WHAT TO PRODUCE —
Say how many lines in the data below contain the word "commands", and give no other text.

MATERIALS PROVIDED —

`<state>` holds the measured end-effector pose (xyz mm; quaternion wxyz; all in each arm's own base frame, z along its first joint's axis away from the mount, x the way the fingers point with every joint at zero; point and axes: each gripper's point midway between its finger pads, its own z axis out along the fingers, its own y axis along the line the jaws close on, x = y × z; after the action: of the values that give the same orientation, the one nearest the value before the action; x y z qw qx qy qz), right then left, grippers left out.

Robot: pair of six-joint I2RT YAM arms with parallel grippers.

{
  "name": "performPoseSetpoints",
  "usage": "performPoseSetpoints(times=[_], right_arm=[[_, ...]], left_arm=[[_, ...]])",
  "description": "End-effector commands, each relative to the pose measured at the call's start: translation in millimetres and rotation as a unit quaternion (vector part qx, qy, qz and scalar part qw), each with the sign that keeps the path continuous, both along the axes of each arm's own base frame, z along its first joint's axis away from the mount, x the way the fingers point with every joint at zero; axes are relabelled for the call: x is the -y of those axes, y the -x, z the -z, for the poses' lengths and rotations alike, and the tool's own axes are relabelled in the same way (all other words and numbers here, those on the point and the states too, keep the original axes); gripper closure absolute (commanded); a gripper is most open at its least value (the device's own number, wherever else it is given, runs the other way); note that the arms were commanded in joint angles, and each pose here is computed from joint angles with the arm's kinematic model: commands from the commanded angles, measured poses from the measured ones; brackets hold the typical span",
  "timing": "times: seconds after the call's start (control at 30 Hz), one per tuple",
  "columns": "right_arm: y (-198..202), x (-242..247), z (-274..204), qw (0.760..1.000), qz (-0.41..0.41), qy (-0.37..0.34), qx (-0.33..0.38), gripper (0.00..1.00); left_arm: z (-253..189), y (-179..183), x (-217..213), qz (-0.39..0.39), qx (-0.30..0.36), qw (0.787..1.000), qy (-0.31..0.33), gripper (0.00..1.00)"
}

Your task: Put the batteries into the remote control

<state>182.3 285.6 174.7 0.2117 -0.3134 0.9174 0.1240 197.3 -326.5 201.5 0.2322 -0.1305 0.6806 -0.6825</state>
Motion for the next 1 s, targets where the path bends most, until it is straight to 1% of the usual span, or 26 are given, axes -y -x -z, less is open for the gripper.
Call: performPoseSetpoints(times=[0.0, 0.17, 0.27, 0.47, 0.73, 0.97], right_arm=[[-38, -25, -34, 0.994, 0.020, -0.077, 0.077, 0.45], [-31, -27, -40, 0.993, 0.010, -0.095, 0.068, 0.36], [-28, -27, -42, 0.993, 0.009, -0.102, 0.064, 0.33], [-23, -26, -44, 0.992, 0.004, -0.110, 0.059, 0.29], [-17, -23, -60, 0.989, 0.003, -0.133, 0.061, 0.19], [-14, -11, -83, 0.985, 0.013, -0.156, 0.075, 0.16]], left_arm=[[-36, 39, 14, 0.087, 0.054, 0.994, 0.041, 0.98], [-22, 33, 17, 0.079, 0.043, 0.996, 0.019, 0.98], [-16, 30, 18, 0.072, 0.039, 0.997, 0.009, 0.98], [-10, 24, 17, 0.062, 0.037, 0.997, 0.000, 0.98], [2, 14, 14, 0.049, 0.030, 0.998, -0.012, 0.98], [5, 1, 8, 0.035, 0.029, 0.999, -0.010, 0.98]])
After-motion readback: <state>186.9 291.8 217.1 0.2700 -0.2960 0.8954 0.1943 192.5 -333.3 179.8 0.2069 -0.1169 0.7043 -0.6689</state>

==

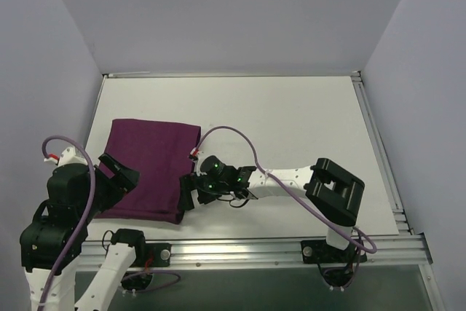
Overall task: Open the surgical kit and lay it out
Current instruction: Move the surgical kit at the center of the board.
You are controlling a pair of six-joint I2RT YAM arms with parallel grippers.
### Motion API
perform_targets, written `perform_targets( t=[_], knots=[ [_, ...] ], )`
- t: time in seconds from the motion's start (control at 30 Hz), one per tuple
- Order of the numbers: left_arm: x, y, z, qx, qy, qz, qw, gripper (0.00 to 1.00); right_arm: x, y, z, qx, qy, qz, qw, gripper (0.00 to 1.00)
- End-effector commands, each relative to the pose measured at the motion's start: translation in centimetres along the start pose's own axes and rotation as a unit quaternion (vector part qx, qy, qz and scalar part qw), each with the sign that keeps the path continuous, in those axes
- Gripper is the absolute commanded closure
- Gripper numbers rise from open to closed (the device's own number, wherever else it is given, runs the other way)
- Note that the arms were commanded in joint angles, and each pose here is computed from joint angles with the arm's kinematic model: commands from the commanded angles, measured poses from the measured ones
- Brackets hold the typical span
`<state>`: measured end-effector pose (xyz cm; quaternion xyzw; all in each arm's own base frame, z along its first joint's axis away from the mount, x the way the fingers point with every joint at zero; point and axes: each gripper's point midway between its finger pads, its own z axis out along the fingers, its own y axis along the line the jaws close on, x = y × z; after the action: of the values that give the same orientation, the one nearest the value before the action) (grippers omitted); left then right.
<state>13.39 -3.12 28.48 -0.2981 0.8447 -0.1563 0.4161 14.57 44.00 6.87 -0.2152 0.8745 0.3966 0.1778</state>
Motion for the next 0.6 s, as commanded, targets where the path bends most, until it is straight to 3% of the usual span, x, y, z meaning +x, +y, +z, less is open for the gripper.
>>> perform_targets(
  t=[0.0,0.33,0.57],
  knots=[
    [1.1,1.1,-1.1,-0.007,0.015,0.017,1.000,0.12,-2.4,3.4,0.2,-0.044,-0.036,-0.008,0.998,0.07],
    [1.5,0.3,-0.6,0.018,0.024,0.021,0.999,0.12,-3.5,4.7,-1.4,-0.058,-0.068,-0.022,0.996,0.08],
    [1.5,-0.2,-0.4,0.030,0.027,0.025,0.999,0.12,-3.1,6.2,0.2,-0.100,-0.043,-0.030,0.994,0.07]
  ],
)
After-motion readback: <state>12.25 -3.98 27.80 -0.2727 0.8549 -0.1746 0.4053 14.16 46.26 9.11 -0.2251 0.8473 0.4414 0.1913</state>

TASK SOLUTION —
3